Exercise requirements: With images removed, return the whole listing exactly as written.

Data below: Begin

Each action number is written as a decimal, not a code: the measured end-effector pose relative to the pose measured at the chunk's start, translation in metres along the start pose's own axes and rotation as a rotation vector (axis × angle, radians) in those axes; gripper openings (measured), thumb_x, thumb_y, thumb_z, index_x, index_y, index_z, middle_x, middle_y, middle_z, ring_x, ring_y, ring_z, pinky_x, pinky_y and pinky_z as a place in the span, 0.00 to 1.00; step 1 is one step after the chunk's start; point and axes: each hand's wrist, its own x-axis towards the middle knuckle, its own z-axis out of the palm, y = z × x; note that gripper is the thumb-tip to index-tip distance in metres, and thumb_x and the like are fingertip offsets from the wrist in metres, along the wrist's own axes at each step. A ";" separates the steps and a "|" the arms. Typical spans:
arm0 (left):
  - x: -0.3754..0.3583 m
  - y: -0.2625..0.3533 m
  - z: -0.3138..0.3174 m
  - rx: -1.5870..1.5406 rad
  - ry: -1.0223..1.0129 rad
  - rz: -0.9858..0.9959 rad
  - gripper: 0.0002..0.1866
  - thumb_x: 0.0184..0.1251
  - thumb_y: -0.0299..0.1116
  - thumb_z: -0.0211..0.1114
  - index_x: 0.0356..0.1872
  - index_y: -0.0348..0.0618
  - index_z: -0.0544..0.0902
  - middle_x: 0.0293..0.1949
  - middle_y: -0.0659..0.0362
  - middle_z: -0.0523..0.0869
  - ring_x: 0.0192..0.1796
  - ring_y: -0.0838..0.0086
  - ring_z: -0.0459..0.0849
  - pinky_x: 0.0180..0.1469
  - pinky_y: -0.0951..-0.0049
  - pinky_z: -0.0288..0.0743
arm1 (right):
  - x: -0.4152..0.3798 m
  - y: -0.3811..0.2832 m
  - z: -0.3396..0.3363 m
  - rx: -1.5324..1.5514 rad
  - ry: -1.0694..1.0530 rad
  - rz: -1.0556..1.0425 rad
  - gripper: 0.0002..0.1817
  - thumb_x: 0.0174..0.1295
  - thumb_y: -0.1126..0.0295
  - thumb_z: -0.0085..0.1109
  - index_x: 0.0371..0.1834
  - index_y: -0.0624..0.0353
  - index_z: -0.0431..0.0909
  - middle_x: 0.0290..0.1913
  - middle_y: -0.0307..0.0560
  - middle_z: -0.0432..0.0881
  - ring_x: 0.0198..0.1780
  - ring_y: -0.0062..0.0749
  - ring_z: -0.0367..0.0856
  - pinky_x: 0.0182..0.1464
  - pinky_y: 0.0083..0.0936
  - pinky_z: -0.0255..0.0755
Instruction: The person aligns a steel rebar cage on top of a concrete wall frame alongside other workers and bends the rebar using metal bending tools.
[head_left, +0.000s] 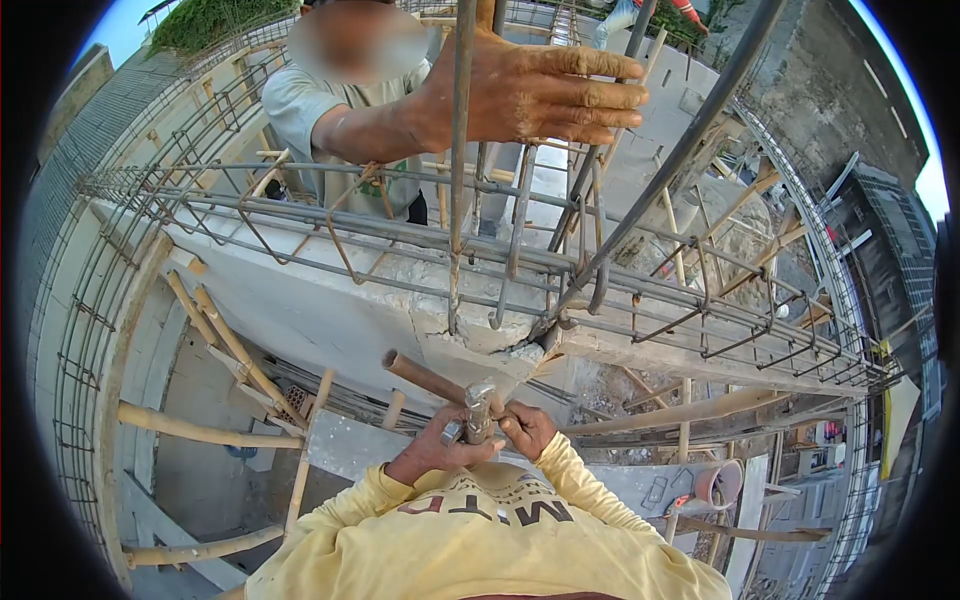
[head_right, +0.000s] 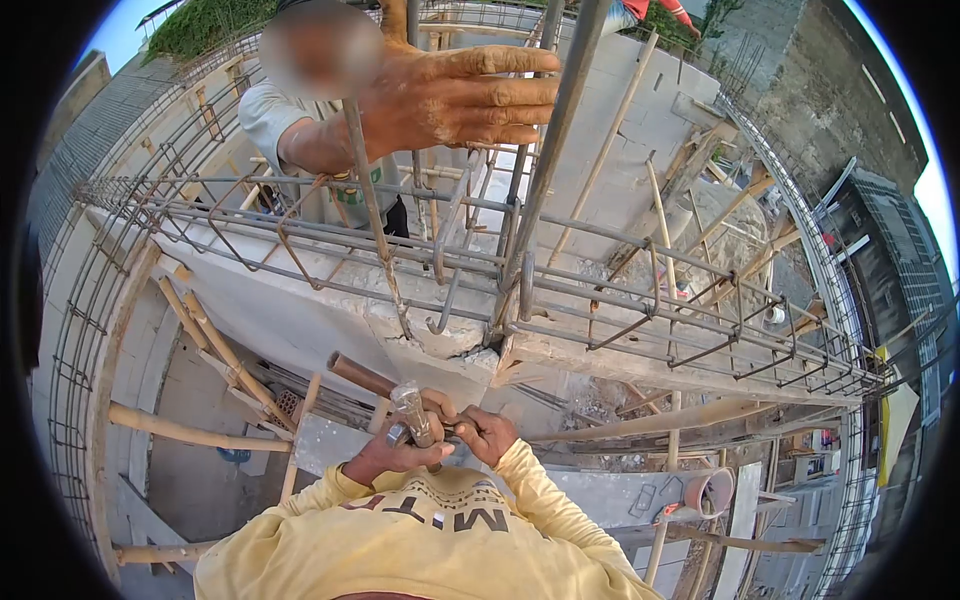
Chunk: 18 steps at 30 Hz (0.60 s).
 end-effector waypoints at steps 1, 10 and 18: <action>0.001 -0.003 0.002 0.012 -0.005 0.010 0.15 0.54 0.26 0.72 0.41 0.40 0.77 0.30 0.67 0.77 0.30 0.84 0.74 0.37 0.79 0.70 | -0.001 0.007 0.001 -0.031 0.001 0.013 0.26 0.67 0.42 0.53 0.42 0.58 0.79 0.28 0.53 0.80 0.31 0.48 0.81 0.36 0.35 0.74; 0.012 -0.021 0.005 0.079 -0.199 0.185 0.14 0.54 0.25 0.71 0.40 0.43 0.76 0.35 0.65 0.76 0.34 0.81 0.75 0.36 0.75 0.69 | -0.044 0.074 0.066 0.215 0.216 0.094 0.27 0.63 0.45 0.59 0.43 0.62 0.78 0.32 0.57 0.82 0.36 0.45 0.84 0.39 0.34 0.74; 0.012 -0.026 -0.039 0.138 -0.526 0.240 0.11 0.53 0.32 0.73 0.29 0.42 0.78 0.48 0.55 0.77 0.42 0.64 0.80 0.45 0.67 0.73 | -0.046 0.058 0.131 0.287 0.416 0.174 0.18 0.61 0.58 0.62 0.42 0.63 0.81 0.34 0.51 0.85 0.38 0.34 0.84 0.40 0.31 0.75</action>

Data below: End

Solution to the problem:
Each action number is written as a decimal, not a code: the measured end-effector pose relative to the pose measured at the chunk's start, translation in metres along the start pose's own axes and rotation as a rotation vector (axis × angle, radians) in those axes; gripper openings (measured), thumb_x, thumb_y, thumb_z, index_x, index_y, index_z, middle_x, middle_y, middle_z, ring_x, ring_y, ring_z, pinky_x, pinky_y and pinky_z as a place in the span, 0.00 to 1.00; step 1 is one step after the chunk's start; point and axes: each hand's wrist, its own x-axis towards the middle knuckle, its own z-axis out of the palm, y = z × x; note that gripper is the thumb-tip to index-tip distance in metres, and thumb_x and the like are fingertip offsets from the wrist in metres, along the wrist's own axes at each step. A ";" separates the steps and a "|" the arms. Typical spans:
arm0 (left):
  - x: -0.3754..0.3583 m
  - y: -0.2625..0.3533 m
  - z: -0.3138..0.3174 m
  - rx: -1.5870..1.5406 rad
  - ry: -1.0223..1.0129 rad
  - rz: -0.9858..0.9959 rad
  - gripper: 0.0002..0.1866
  - thumb_x: 0.0184..0.1251
  - thumb_y: -0.0299..0.1116
  - thumb_z: -0.0211..0.1114
  - index_x: 0.0356..0.1872
  - index_y: -0.0348..0.0618
  - index_z: -0.0544..0.0902
  - middle_x: 0.0293..0.1949
  - middle_y: -0.0659..0.0362
  - middle_z: -0.0523..0.0869
  - ring_x: 0.0192..0.1796
  - ring_y: -0.0838..0.0086
  - ring_z: -0.0459..0.0849
  - pinky_x: 0.0180..0.1469
  - pinky_y: -0.0951..-0.0049
  - pinky_z: -0.0288..0.0743
arm1 (right):
  - x: -0.4152..0.3798 m
  - y: -0.3811..0.2832 m
  - z: -0.3396..0.3363 m
  - rx: -1.5324..1.5514 rad
  - ry: -1.0694..1.0530 rad
  - rz: -1.0556..1.0425 rad
  - gripper: 0.0002..0.1817
  - thumb_x: 0.0174..0.1295
  - thumb_y: -0.1126..0.0295
  - thumb_z: -0.0085..0.1109
  - index_x: 0.0371..0.1834
  - index_y: -0.0624..0.0353
  - index_z: -0.0431..0.0909
  - middle_x: 0.0290..0.1913
  - middle_y: -0.0307..0.0560
  - middle_z: -0.0432..0.0881
  - ring_x: 0.0198..0.1780
  - ring_y: -0.0062..0.0749
  - ring_z: -0.0367..0.0856
  - pinky_x: 0.0182..0.1464
  - pinky_y: 0.0083..0.0936
  - pinky_z: -0.0255..0.0755
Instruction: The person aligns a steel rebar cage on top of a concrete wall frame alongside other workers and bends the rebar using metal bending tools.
[head_left, +0.000s] 
[head_right, +0.000s] 
Chunk: 18 steps at 30 Hz (0.60 s).
 end-effector waypoints at steps 1, 10 and 18: <action>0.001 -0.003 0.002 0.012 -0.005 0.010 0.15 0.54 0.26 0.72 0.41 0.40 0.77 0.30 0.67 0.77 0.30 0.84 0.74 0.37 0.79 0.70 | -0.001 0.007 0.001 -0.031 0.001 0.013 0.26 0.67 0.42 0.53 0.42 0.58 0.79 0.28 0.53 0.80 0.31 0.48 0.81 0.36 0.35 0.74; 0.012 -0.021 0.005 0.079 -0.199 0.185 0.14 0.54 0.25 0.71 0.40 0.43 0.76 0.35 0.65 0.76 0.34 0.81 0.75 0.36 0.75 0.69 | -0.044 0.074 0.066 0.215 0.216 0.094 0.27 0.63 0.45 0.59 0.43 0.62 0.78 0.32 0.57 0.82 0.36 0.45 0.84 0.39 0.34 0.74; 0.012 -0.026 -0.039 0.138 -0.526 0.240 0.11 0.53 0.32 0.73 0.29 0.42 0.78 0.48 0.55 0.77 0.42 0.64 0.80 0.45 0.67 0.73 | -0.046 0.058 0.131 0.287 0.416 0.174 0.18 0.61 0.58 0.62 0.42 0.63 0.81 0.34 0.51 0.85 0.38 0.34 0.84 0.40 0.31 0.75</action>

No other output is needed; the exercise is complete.